Son on yıldır tam bağımsız Türkiye mücadelesi veren ülke yöneticilerimizle Haçlı Şeytanlar arasında bir savaş başladı. Cumhurbaşkanımız "Kefenimizi giydik. Bu davayı canımız pahasına başarıya ulaştıracağız” diyerek kesin kararlılığını ortaya koymuştur. Doğru bildiği yolda yürürken önüne çıkan her engeli aşarak yoluna devam etmiştir. “Ben bağımsız bir ülkenin lideriyim. Ülkemin genel çıkarları neyi gerektiriyorsa onu yaparım. Kimseden emir ve talimat almam” sözleri üzerine, Haçlı Şeytanlar birlik ve beraberliklerini pekiştirerek ülkemize karşı saldırıya geçmeye başladılar. Öncelikle FETO terör örgütünün desteği ile Doğu ve Güneydoğu’da PKK’yı silah, cephane ve eleman anlamında alabildiğince örgütlediler. 6 - 7 Ekim olayları KALKIŞMANIN PROVASIYDI. 50’den fazla insanın ölümüne neden oldular. Ülkemizi katrilyonlarca maddi zarara uğrattılar. Bu prova onlara çok güçlü bir moral kazandırdı. Bu iş bitti diye alabildiğince mutluluk yaşadılar.
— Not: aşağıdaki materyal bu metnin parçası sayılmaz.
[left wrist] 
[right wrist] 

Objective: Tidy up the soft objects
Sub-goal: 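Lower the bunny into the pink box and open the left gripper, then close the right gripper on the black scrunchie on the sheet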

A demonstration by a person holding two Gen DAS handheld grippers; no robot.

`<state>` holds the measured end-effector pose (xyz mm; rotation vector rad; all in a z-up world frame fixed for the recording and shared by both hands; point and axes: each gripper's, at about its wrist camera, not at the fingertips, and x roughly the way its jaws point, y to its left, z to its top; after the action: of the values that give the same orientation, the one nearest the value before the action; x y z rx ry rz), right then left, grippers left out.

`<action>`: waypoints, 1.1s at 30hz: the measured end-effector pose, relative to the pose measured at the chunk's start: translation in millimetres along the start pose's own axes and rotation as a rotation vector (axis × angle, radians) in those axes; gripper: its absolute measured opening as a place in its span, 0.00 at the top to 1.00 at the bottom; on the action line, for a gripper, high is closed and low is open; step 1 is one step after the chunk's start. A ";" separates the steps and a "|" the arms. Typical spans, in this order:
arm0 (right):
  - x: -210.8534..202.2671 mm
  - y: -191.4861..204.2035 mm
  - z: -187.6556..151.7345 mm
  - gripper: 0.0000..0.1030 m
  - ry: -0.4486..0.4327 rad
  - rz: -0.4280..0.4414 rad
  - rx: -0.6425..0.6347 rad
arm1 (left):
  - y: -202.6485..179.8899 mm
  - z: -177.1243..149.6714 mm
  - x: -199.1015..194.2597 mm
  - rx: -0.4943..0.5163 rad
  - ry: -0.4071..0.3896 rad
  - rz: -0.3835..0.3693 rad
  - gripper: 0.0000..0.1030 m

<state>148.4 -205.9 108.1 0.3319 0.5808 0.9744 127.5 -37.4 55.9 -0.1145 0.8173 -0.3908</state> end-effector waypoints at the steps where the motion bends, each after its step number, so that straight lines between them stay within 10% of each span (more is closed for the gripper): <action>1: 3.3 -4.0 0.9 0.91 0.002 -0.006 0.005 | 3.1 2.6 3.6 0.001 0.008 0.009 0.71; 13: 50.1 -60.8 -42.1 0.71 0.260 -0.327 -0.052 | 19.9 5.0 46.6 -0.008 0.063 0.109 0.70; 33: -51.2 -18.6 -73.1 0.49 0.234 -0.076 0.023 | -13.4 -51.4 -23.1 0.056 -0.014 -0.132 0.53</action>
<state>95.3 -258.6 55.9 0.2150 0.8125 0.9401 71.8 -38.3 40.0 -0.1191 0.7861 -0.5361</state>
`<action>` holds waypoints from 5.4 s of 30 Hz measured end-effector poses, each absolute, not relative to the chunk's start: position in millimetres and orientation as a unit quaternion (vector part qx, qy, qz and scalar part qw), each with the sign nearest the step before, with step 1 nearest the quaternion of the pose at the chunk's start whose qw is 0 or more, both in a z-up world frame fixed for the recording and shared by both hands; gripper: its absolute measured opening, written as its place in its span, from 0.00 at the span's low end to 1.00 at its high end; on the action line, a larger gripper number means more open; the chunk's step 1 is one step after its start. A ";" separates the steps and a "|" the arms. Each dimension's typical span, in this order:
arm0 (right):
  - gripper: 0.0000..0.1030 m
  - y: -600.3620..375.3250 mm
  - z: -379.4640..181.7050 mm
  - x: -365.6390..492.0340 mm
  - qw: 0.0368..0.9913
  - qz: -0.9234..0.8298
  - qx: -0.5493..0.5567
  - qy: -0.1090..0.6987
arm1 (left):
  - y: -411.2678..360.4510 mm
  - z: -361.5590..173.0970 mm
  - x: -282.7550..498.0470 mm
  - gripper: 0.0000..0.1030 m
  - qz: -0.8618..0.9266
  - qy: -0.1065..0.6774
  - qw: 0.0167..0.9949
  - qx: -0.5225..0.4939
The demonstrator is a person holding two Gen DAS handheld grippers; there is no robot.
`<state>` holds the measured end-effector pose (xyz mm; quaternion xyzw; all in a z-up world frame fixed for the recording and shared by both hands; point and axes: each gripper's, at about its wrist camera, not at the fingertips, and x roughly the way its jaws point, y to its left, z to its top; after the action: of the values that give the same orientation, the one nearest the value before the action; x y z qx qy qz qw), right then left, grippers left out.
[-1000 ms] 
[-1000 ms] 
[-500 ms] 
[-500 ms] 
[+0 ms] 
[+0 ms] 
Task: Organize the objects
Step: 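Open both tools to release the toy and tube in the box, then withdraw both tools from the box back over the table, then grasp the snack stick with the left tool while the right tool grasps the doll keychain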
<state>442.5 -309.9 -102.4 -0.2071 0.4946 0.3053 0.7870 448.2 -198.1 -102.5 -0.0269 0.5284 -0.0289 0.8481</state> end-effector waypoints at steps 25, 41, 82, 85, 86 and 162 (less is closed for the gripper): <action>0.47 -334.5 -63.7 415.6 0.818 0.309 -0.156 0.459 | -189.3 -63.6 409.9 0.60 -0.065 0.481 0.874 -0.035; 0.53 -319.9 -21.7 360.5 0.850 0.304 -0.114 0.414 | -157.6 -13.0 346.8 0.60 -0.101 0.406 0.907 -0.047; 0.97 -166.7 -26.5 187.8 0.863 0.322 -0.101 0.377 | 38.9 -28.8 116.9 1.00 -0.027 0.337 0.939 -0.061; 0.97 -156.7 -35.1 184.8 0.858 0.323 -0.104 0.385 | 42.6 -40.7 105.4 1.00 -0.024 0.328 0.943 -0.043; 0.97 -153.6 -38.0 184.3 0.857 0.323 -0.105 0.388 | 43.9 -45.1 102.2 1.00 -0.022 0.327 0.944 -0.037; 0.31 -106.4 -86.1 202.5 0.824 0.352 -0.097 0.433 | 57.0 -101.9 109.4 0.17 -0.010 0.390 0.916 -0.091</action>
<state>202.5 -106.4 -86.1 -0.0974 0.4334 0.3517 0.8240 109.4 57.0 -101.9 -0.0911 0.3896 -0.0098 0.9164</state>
Amerika’nın talimatı ile PKK eyleme başladı. Doğu ve Güneydoğuyu kesinlikle bölebileceklerine inanmaktaydılar. Projeleri fiyasko ile sonuçlandı. Tüm Haçlı şeytanlar mağlubiyete uğradılar. Ülkemiz görünümde PKK ile savaş halindeydi. Özünde ise PKK tüm Haçlı Şeytanların ön plandaki maşasıydı. Bu maşaya gereken yapıldı tabii ki… Ve, bu maşayı tutan Amerika, Rusya ve diğer Avrupalı Haçlı Şeydanlar da nasiplerini aldılar. Ancak yenilgiler onların “başka projelerini hayata geçirmelerin” adeta bir vesilesi oldu…

1960 askeri ihtilalden sonra Devletimizin içinde örgütlenmeye başlayan FETO terör örgütü 1980 ihtilalinden sonra Devletin tüm kurumlarında örgütlenerek kılcal damarlarımıza kadar sirayet ettiler. Erdoğan hükümeti döneminde de bir çok mevzileri kazanarak adeta paralel yapının eğemenliğini ilan etme noktasına geldiler.  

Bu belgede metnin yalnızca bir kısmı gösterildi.